[ACTIVITY]: Take the entries that follow and return exactly the lines from the one holding "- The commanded" through the one holding "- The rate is", both included. Nothing else is needed.
(LISTED ENTRIES Opens)
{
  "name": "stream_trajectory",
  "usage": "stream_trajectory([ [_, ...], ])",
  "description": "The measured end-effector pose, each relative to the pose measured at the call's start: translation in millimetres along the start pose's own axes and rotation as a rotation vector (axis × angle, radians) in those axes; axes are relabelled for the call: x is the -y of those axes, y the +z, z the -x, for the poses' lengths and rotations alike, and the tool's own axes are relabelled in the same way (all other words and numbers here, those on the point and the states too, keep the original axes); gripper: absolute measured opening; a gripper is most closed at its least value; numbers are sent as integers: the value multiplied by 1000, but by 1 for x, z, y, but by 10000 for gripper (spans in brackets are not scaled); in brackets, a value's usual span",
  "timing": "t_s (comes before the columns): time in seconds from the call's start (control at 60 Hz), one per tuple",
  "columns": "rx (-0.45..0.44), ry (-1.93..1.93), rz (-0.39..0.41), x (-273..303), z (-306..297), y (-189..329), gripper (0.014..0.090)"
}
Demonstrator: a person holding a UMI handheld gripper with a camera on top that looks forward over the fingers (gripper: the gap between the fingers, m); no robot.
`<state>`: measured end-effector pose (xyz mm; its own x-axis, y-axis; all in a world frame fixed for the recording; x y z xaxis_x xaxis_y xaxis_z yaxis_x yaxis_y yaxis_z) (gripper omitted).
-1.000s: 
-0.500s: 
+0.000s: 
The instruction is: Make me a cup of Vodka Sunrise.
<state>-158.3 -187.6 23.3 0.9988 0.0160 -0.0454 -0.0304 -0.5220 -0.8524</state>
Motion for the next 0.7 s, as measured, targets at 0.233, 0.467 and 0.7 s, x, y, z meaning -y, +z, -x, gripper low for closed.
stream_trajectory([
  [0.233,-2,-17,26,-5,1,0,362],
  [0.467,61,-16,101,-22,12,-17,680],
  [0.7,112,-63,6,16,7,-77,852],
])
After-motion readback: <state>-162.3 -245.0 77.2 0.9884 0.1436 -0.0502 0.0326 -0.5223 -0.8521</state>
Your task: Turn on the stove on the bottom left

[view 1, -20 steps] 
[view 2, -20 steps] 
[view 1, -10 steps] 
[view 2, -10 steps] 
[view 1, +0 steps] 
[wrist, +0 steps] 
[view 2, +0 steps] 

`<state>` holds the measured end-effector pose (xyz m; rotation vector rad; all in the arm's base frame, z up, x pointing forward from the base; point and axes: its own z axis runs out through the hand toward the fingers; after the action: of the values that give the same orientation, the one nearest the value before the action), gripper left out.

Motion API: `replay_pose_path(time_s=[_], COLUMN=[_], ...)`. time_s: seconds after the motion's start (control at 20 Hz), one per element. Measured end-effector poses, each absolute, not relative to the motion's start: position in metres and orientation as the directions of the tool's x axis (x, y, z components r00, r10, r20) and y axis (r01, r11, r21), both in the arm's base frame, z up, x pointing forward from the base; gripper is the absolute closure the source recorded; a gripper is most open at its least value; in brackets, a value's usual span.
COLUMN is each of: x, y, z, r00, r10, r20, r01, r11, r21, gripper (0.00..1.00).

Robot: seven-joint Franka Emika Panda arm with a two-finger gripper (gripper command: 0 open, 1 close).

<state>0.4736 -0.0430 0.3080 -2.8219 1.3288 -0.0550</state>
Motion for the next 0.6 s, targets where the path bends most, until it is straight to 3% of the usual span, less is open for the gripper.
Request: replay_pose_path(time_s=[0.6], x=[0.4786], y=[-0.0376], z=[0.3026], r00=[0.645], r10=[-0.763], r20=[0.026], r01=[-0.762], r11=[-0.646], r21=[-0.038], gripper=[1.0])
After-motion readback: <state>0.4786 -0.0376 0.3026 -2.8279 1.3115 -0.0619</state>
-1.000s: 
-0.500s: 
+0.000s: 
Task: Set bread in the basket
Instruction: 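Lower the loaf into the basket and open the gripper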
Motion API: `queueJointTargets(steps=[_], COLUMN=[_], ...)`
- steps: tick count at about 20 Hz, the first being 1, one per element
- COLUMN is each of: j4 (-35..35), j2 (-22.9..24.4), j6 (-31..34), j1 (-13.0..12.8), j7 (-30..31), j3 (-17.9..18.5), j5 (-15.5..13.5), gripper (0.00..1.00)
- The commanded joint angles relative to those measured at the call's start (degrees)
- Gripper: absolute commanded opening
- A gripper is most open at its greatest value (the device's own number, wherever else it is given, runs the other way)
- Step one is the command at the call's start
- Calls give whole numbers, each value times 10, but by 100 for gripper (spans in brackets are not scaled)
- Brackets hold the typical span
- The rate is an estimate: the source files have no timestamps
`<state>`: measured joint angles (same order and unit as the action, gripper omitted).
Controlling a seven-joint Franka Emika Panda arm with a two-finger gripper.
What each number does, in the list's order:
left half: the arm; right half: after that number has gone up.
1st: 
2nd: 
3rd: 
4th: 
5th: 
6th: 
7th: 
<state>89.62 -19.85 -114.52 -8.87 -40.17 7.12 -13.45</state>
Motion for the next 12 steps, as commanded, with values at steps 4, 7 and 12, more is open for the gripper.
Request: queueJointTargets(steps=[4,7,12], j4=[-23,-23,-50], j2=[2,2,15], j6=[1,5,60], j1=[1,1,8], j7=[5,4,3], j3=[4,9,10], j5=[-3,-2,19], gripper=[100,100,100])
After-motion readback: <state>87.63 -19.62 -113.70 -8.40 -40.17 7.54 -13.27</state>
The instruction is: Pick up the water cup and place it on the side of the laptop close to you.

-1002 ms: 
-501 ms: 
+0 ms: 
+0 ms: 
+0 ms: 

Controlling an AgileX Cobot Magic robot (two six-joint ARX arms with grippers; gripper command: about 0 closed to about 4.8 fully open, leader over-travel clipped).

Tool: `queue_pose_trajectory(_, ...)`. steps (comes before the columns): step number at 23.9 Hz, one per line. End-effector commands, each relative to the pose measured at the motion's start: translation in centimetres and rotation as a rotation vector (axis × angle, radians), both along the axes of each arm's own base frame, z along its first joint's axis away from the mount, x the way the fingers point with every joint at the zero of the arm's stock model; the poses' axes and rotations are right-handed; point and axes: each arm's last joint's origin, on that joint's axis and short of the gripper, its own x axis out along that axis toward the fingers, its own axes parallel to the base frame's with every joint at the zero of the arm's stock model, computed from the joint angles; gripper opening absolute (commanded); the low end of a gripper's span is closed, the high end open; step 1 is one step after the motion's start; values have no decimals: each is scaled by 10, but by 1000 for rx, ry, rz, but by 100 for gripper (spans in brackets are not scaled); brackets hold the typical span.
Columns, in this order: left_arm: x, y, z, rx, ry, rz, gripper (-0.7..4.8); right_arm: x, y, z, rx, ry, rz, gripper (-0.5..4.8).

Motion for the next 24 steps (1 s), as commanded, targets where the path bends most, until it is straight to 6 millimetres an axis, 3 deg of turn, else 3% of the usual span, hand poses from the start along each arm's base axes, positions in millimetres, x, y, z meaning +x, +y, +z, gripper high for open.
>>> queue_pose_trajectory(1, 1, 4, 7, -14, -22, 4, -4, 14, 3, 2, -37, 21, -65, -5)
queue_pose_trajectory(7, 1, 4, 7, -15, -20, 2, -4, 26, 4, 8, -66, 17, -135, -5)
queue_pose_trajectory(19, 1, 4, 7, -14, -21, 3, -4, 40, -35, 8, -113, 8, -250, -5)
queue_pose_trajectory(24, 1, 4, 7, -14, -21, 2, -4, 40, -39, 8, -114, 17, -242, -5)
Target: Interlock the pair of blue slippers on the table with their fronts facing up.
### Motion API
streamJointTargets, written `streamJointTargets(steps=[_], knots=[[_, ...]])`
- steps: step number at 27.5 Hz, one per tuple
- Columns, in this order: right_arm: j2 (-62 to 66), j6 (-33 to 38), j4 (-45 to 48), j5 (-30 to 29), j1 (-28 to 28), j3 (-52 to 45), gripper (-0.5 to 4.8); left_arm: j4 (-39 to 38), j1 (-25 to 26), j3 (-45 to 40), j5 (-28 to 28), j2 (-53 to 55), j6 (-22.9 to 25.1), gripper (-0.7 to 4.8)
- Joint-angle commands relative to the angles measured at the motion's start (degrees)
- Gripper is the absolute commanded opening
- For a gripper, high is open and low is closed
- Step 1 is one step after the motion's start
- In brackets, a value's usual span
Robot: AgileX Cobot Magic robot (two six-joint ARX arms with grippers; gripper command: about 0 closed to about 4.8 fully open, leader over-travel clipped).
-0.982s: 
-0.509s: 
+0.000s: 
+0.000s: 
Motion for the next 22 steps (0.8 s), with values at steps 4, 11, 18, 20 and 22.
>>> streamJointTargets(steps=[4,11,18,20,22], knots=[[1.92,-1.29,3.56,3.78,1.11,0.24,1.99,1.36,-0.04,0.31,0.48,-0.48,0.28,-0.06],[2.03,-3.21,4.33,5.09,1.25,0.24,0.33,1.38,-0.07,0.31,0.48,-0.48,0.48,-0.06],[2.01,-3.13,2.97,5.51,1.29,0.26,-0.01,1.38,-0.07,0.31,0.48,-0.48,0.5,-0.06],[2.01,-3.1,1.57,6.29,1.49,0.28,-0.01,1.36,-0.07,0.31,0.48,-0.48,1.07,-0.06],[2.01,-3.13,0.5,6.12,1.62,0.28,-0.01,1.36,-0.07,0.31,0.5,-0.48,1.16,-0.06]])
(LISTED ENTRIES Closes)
[PROBLEM SOLUTION]:
- The commanded joint angles relative to those measured at the call's start (degrees)
- Gripper: absolute commanded opening
- A gripper is most open at its greatest value (the device's own number, wherever else it is given, runs the other way)
- Step one is the command at the call's start
- Calls give whole numbers, each value times 10, but by 100 for gripper (spans in brackets are not scaled)
- Brackets hold the typical span
- The rate is an estimate: the source files have no timestamps

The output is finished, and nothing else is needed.